🤖 AI Summary
Accurately estimating camera poses while simultaneously reconstructing dynamic scenes in visual SLAM remains challenging. This work proposes a flow-guided dynamic 4D Gaussian splatting SLAM framework that leverages depth and optical flow to generate class-agnostic motion masks, effectively separating static and dynamic Gaussians. To accelerate optimization of dynamic Gaussians, the method introduces temporal centroid modeling within keyframes, 3D scene flow propagation, and an adaptive Gaussian insertion strategy. Furthermore, a Gaussian Mixture Model (GMM) is employed to jointly learn the temporal opacity and rotation of dynamic Gaussians, enabling robust representation of complex motion patterns. Experiments demonstrate that the proposed approach achieves state-of-the-art performance in terms of tracking accuracy, dynamic reconstruction quality, and training efficiency.
📝 Abstract
Handling the dynamic environments is a significant research challenge in Visual Simultaneous Localization and Mapping (SLAM). Recent research combines 3D Gaussian Splatting (3DGS) with SLAM to achieve both robust camera pose estimation and photorealistic renderings. However, using SLAM to efficiently reconstruct both static and dynamic regions remains challenging. In this work, we propose an efficient framework for dynamic 3DGS SLAM guided by optical flow. Using the input depth and prior optical flow, we first propose a category-agnostic motion mask generation strategy by fitting a camera ego-motion model to decompose the optical flow. This module separates dynamic and static Gaussians and simultaneously provides flow-guided camera pose initialization.

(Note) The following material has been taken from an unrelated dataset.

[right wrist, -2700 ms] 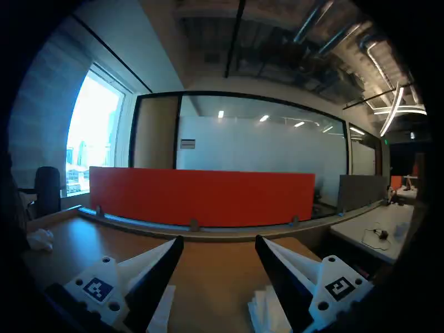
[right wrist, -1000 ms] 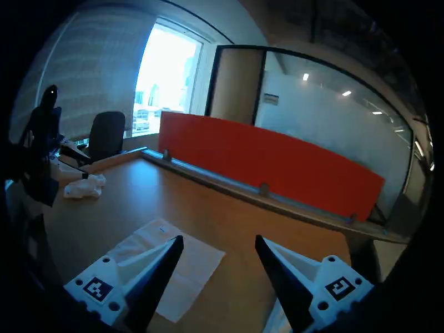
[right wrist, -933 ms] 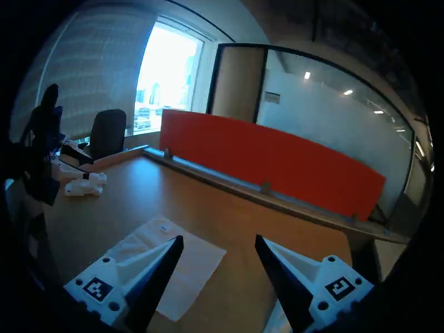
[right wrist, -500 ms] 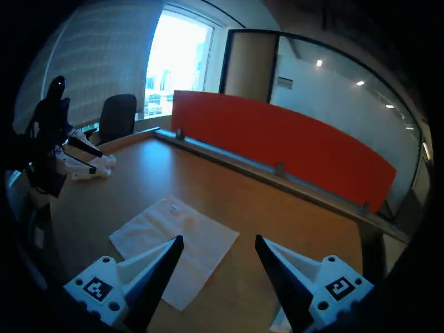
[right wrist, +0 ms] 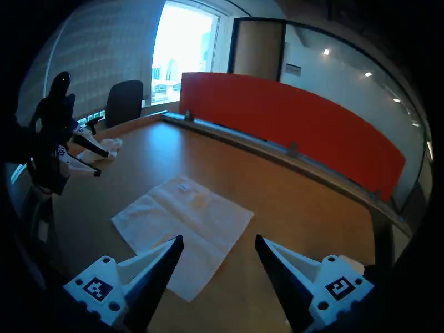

We boost the training speed of dynamic 3DGS by explicitly modeling their temporal centers at keyframes. These centers are propagated using 3D scene flow priors and are dynamically initialized with an adaptive insertion strategy. Alongside this, we model the temporal opacity and rotation using a Gaussian Mixture Model (GMM) to adaptively learn the complex dynamics. The empirical results demonstrate our state-of-the-art performance in tracking, dynamic reconstruction, and training efficiency.